ただ「闘劇」は景品表示法に違反するために、高額な賞金を用意するのが難しいという事情もあり、収益という観点からするとサステナビリティに欠いたビジネスモデルだった。2012年には青年商工会議所とプレイヤーをおざなりにした大会運営をした結果、その年を境に「闘劇」は呆気なく終わりを迎えた。「闘劇」が開催された2003〜2012年の同時期にアメリカの「Evolution Championship Series(以下EVO)」という大会がよりグローバルに知名度を獲得し、ガラパゴスな「闘劇」よりも「EVO」は名実ともに世界一を決める大会となった。「EVO」はプレイヤーから参加料を徴収し、その集金した額がそのまま上位入賞者に分配されるというシステムを採用した。そのため大会を経るごとに参加者数は増加し、賞金もどんどん高額になった。FPSやMOBAといったゲームとは違い、格ゲーは遠隔地から大会に参加するとタイムラグが発生するのは避けられないため、その1Fのラグが勝負を決する格ゲーの大会にはプレイヤーたちが物理的に集合する大規模な会場が必要だが、そもそもは「EVO」は長らく草の根の大会だったというボトムアップの大会のため、その問題の解決は独立独歩の精神に支えられたベテランの有志の運営スタッフにより解決された。

 

「闘劇」のような日本的トップダウンの大会は脆く、2003年から2012年続いた全国の格ゲーマーの目標だった「闘劇」は終焉を迎えたが、従来からの「EVO」をモデルにした格ゲーの草の根の大会が全世界にかなり普及し、トップレベルのプロフェッショナルな格闘ゲーマーはワールドツアーという形式のもと、既に設立された各地域の大会の賞金を目的に世界を転戦するようになった。

 

誤解を恐れずに言えば、今の格ゲーを取り巻く現状、もっと広く表現すればeスポーツを巡る環境の変化はソ連なき、イデオロギーなき資本の論理が覆い尽くす平成の世の写し鏡だ。
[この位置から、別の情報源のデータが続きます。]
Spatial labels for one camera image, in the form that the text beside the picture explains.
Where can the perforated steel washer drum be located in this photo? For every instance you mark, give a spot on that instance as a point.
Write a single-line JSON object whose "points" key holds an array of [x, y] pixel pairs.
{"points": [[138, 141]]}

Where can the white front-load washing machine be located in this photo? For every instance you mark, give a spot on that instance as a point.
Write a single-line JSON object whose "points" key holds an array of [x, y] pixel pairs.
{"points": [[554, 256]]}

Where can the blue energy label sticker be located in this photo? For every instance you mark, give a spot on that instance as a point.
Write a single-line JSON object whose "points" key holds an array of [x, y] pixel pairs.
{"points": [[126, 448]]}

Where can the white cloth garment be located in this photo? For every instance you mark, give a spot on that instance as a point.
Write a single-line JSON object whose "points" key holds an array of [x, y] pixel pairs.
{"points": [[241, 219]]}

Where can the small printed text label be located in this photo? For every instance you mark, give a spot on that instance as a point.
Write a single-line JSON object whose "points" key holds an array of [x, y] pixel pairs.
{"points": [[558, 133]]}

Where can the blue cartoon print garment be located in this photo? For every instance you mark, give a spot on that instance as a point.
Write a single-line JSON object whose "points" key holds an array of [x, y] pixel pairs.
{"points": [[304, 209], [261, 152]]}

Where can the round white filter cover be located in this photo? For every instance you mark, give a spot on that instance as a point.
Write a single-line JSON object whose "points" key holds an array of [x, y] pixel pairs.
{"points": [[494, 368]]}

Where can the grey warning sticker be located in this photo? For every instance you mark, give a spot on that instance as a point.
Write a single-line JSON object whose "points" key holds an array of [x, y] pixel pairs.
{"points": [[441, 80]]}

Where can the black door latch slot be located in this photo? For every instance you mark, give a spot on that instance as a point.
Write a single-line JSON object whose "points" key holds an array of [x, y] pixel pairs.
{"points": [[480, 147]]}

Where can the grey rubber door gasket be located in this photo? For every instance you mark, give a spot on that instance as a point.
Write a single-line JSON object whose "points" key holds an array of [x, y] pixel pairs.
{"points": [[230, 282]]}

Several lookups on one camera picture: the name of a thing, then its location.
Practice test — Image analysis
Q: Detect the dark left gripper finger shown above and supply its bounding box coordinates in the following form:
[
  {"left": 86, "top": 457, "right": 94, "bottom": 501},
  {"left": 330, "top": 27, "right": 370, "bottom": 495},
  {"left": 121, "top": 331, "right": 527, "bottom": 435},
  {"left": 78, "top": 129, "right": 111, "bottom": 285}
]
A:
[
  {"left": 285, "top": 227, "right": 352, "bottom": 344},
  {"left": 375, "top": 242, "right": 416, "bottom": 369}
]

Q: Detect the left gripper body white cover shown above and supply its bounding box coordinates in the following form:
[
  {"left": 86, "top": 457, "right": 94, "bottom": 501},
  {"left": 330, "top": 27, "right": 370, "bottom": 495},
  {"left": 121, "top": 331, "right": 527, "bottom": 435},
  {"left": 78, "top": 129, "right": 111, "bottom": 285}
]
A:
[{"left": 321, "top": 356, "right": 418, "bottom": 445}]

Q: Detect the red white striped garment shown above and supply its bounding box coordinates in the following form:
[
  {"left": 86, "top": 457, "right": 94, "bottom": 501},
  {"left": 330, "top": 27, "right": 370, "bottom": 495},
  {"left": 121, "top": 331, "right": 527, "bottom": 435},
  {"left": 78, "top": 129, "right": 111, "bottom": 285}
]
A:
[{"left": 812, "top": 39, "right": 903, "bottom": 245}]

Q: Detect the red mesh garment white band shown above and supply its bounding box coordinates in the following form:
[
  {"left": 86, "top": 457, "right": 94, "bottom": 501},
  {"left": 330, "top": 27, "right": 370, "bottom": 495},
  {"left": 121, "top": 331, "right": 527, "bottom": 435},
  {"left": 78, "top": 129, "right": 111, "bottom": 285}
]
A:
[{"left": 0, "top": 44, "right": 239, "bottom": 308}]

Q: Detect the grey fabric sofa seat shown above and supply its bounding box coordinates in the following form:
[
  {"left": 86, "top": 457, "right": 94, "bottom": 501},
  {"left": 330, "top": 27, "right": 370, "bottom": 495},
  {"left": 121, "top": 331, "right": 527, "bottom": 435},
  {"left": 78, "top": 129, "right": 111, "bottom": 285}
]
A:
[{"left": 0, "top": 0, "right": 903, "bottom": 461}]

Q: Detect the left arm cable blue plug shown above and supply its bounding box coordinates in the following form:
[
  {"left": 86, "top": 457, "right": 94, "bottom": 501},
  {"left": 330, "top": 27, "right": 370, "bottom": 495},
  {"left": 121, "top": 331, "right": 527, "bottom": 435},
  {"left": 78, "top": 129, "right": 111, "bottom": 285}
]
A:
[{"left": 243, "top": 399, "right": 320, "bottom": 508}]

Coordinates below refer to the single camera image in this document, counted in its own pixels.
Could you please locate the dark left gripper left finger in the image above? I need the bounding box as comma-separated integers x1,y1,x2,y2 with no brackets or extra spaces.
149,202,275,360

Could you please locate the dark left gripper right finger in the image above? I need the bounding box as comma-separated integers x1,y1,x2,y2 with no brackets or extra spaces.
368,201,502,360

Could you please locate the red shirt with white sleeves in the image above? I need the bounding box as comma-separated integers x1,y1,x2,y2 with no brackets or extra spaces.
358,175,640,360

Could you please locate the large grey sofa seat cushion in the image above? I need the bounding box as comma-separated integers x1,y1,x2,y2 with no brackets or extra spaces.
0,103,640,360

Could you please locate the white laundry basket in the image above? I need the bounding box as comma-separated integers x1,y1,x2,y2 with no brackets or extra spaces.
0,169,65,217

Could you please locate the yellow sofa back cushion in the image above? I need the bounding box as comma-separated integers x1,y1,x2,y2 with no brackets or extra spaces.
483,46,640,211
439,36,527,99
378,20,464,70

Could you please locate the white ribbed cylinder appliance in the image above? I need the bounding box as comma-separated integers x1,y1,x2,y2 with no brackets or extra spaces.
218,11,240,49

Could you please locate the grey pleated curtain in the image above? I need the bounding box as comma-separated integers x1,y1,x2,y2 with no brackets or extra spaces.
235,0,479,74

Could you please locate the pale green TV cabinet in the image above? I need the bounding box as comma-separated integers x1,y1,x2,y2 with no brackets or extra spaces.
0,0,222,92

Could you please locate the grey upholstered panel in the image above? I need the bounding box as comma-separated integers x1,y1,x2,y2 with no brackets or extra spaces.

「ストⅡ」というイノベーションから生まれた格ゲーという「サブカルチャー」、―それは「カウンターカルチャー」から変化を遂げた新しき文化―対戦格闘ゲームをプレイヤーたちが期せぬ熱狂とともに迎え、アマチュアイズム的な草の根の大会を無邪気に楽しんだ20世紀の揺籃期から、今現在はeスポーツという錦の御旗の下に2018年現在は資本の論理が無批判に導入された世界となった。少子高齢化や格ゲーのシステム煩雑化による競技人口の減少が叫ばれる中、今後ますます企業のスポンサードを受けた「元」草の根大会数は増加し、また同じように倍増する賞金のためにプロ各ゲーマーは勝利至上主義の真剣勝負を幾度も交えることになるだろうし、プロの格ゲーマーはアスリートのように一日中をランクマッチやプラクティスモードに費やし、YouTubeに上がった国際的な実力派プレイヤーの動画を分析するだろう。

 

最後に話を戻そう。「ハイスコアガール continue」のゲームの腕前を仕事にしたいと願う主人公・ハルオは、2018年現在の格闘ゲーム業界に対し、プロゲーマーという道を選ぶのだろうか。あらかじめ90年代前半の牧歌的世界は失われたままのeスポーツに。